# [Work order]
Lines with "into": pull these out of the listing below.

# [Data below]
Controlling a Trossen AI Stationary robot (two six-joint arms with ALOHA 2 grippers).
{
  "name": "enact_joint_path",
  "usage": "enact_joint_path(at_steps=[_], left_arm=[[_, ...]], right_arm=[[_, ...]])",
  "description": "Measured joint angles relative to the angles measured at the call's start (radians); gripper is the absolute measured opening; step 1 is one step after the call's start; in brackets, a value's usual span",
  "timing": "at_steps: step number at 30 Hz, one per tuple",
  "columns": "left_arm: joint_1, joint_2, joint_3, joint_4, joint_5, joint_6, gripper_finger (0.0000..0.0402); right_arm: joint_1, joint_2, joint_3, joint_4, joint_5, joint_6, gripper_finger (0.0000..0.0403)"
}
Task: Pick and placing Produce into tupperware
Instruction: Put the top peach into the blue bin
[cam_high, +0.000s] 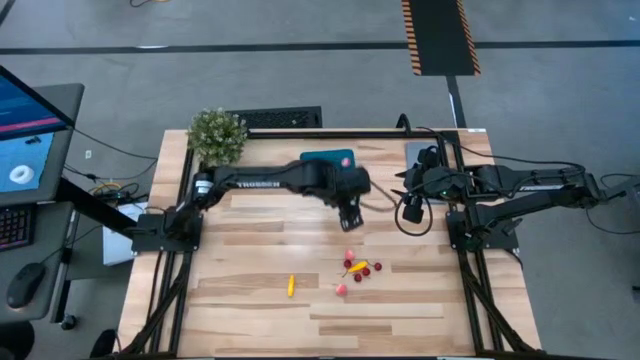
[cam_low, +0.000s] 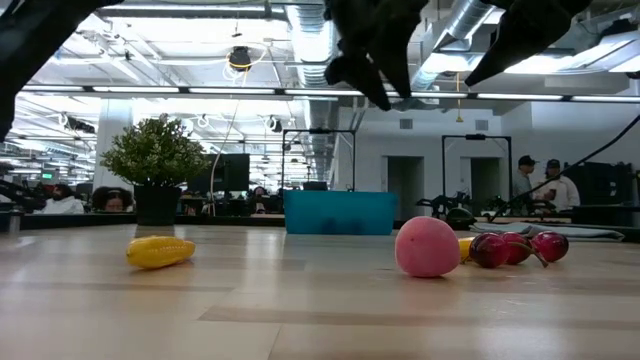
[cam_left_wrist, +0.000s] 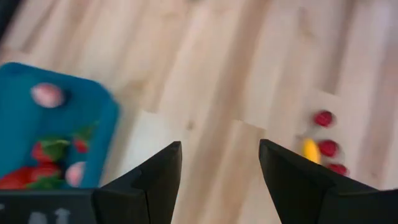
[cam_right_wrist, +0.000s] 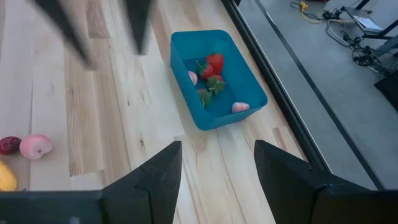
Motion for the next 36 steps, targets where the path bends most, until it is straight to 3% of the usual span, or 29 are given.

# [Answer area]
Task: Pick and placing Produce into tupperware
Instruction: Put the top peach into the blue bin

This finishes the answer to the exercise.